» **PROBLEM DESCRIPTION**: Only the lines below between the one holding "A sheet of values" and the one holding "(32, 277) to (74, 148): 46", inclusive, are to be reproduced word for word; the pictures are to be left out.

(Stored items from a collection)
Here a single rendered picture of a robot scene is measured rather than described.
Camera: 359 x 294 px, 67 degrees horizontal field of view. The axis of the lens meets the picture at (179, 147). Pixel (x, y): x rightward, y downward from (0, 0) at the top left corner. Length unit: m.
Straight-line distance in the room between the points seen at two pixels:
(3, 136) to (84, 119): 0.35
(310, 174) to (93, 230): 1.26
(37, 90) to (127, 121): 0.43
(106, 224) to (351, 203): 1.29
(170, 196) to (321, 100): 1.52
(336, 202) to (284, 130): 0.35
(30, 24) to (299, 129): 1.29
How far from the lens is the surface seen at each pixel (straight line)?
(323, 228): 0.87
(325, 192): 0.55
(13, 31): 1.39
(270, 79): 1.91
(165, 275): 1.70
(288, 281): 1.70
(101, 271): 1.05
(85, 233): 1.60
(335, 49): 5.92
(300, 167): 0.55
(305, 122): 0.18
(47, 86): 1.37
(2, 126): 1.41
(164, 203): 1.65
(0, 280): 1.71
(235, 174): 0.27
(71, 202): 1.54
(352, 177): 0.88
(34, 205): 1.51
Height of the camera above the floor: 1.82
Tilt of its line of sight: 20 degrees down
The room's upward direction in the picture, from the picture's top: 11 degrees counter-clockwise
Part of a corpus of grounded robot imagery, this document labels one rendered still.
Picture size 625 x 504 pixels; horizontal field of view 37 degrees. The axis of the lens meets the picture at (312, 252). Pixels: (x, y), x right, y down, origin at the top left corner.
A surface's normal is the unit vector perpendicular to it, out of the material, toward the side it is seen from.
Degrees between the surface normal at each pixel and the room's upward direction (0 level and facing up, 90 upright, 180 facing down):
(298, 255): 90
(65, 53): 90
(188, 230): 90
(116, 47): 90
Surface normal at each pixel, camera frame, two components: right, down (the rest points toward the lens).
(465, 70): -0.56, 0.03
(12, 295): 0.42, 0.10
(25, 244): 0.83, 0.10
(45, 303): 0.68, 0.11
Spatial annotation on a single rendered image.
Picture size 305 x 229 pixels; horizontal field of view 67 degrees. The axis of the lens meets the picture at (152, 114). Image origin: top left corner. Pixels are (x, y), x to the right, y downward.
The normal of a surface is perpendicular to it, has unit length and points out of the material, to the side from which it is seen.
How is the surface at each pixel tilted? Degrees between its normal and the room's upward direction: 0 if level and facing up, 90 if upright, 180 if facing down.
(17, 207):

--

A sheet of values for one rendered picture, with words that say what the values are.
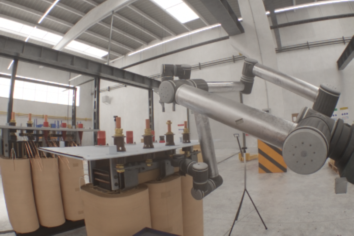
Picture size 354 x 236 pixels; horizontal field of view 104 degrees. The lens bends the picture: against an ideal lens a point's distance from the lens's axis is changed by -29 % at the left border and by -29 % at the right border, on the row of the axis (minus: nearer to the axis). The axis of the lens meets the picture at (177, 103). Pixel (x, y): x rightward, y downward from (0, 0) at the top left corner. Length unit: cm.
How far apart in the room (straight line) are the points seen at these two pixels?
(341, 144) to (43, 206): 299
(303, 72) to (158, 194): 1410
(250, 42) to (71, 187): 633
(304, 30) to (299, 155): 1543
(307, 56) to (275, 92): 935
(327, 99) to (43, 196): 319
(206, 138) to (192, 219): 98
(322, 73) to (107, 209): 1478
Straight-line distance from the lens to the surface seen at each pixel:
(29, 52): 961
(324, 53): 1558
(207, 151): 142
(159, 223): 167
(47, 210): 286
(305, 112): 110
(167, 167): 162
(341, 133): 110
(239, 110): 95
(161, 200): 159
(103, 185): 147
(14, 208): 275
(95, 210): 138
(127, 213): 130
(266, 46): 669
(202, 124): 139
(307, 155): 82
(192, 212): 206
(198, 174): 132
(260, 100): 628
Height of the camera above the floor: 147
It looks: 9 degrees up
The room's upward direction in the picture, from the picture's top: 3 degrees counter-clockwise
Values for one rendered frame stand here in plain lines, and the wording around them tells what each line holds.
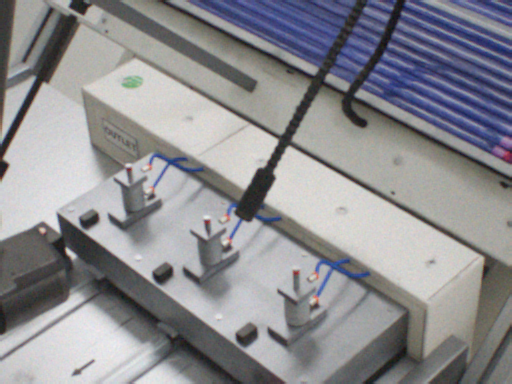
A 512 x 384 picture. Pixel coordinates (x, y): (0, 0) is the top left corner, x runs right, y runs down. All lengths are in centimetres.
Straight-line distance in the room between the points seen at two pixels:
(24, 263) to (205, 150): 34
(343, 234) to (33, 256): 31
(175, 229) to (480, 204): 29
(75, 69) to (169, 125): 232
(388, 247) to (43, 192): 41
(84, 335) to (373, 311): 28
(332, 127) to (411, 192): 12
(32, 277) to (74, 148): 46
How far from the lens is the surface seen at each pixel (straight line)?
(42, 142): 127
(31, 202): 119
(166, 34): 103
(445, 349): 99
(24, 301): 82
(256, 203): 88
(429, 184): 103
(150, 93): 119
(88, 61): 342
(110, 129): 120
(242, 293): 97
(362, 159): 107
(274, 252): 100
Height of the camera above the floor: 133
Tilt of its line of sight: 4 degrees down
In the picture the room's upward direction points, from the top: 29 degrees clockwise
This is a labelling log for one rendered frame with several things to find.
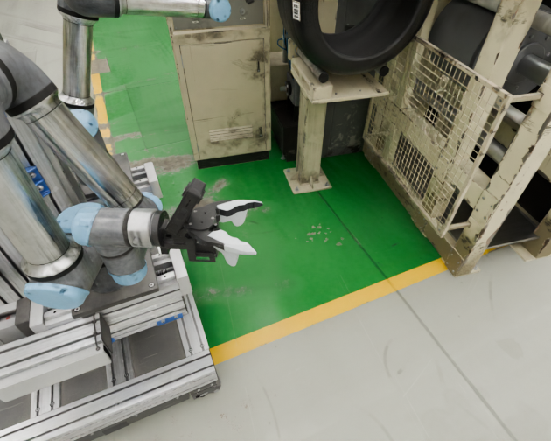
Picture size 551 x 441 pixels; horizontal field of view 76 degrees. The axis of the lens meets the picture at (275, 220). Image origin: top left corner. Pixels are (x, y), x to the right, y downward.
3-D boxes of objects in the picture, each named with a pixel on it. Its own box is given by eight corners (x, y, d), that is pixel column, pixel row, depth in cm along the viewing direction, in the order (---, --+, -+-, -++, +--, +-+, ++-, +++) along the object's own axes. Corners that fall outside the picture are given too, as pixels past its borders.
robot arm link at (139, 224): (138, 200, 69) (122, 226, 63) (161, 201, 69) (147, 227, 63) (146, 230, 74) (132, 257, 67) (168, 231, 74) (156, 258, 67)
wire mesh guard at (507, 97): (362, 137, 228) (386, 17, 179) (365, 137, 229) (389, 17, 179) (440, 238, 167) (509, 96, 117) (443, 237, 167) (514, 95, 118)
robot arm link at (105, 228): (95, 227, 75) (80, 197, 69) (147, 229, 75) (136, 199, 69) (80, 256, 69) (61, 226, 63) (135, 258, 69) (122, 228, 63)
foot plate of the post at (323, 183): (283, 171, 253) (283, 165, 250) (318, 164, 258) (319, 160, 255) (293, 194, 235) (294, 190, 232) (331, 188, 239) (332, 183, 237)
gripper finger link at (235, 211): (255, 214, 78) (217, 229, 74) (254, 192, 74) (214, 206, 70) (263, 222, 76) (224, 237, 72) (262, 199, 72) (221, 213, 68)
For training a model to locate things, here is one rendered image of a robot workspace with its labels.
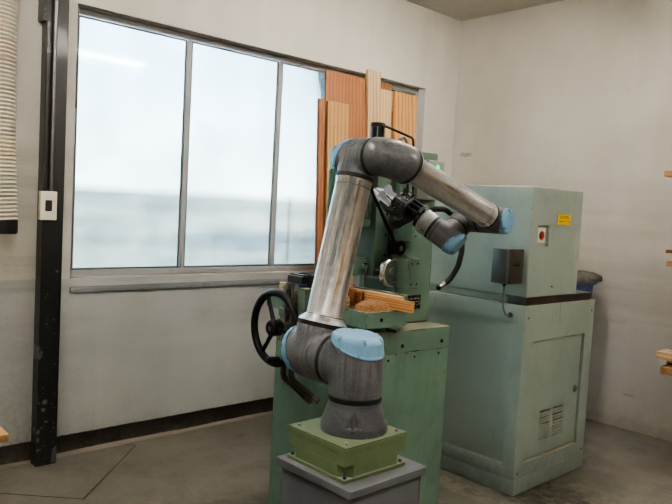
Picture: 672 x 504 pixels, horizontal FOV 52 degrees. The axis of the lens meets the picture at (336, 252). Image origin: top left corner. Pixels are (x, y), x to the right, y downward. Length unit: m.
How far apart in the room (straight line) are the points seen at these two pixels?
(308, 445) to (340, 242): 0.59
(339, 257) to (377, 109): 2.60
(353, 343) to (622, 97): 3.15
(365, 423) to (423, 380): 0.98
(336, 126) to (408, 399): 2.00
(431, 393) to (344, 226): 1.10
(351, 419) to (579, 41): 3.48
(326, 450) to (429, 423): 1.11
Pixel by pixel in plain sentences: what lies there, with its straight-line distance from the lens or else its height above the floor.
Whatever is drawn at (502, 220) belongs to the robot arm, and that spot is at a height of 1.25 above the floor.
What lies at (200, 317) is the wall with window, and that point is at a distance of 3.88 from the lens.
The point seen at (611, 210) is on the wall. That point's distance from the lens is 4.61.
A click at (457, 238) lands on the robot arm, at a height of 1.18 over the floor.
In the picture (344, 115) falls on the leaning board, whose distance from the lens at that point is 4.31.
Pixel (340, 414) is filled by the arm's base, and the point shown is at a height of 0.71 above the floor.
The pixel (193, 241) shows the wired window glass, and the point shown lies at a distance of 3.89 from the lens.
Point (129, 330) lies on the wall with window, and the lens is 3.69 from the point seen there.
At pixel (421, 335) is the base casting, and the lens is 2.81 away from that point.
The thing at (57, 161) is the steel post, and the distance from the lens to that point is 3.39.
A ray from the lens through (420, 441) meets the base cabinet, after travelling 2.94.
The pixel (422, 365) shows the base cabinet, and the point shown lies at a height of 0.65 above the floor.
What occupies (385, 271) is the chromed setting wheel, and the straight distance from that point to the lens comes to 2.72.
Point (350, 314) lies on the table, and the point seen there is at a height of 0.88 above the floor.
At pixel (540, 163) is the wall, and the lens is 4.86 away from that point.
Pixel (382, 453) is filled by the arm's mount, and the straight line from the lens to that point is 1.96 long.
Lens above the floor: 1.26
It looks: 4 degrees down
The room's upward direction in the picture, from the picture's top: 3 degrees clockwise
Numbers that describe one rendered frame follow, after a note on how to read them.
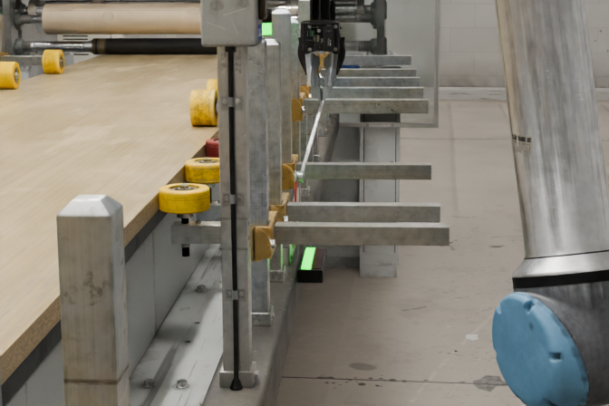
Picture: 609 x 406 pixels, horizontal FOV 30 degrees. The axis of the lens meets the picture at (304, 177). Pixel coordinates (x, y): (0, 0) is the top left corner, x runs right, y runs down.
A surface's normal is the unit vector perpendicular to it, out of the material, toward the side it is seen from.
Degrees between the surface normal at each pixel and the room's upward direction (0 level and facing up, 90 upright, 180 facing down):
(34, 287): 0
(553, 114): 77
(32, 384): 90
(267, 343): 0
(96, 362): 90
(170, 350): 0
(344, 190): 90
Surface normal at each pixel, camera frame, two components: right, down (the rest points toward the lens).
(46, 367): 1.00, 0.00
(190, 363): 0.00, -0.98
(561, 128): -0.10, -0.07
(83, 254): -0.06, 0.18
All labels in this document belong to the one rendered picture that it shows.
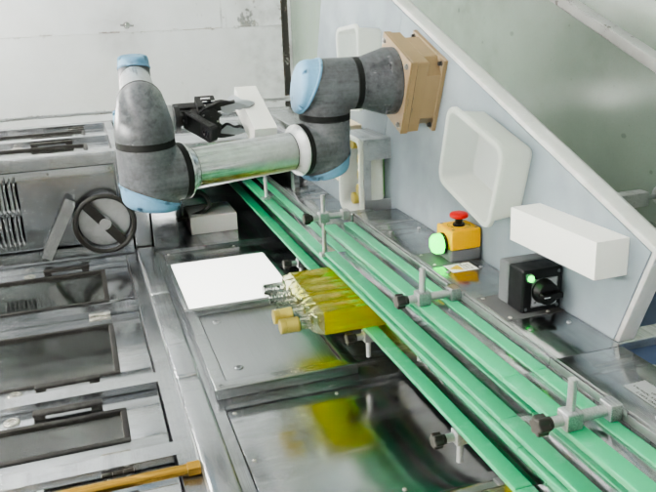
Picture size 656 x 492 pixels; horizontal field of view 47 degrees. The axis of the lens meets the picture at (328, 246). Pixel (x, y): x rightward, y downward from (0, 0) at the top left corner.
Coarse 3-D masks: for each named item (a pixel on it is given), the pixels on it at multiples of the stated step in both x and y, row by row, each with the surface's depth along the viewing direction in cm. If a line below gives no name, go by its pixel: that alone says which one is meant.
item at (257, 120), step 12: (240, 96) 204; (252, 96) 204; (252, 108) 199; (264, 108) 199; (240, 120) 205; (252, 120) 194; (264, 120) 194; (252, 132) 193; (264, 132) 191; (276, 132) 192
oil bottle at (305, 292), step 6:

» **TASK SOLUTION**:
A sheet of values for one rendered picture, with words that say what the values are.
Picture size 354 x 236 pixels; horizontal field of view 104 degrees. The lens bends the picture: against an ideal lens a point's distance from the lens's axis is changed by -29 % at the left border and by -29 % at the right border, on the row of the axis (minus: nearer to the axis). The axis of the lens meets the picture at (177, 103). Pixel (x, y): x rightward, y downward from (0, 0) at the top left corner. Length unit: cm.
How far apart in the room (straight line) are the points seen at these two pixels?
(341, 144) to (43, 206): 299
(303, 72) to (158, 194): 1410
(250, 42) to (71, 187): 633
(304, 30) to (299, 155): 1543
(307, 56) to (275, 92): 935
(327, 99) to (43, 196): 319
(206, 138) to (192, 219): 98
(322, 73) to (107, 209): 1478
Straight-line distance from the lens to the surface seen at each pixel:
(29, 52): 961
(324, 53): 1558
(207, 151): 142
(159, 223): 167
(47, 210): 286
(305, 112): 110
(167, 167): 162
(341, 133): 110
(239, 110): 95
(161, 200): 159
(103, 185): 147
(14, 208): 275
(95, 210): 138
(127, 213): 130
(266, 46): 669
(202, 124): 139
(307, 155): 82
(192, 212): 206
(198, 174): 132
(260, 100): 628
Height of the camera above the floor: 147
It looks: 9 degrees up
The room's upward direction in the picture, from the picture's top: 3 degrees counter-clockwise
Values for one rendered frame stand here in plain lines, and the wording around them tells what each line holds.
A 512 x 384 picture. Pixel coordinates (x, y): (0, 0) is the top left corner, x runs right, y runs down. All lengths are in centimetres.
Straight-line distance in the room between the points seen at two pixels:
(24, 263) to (205, 150): 34
(343, 234) to (33, 256): 31
(175, 229) to (480, 204): 29
(75, 69) to (169, 125): 232
(388, 247) to (43, 192): 41
(84, 335) to (373, 311): 28
(332, 127) to (411, 192): 12
(32, 277) to (74, 148): 46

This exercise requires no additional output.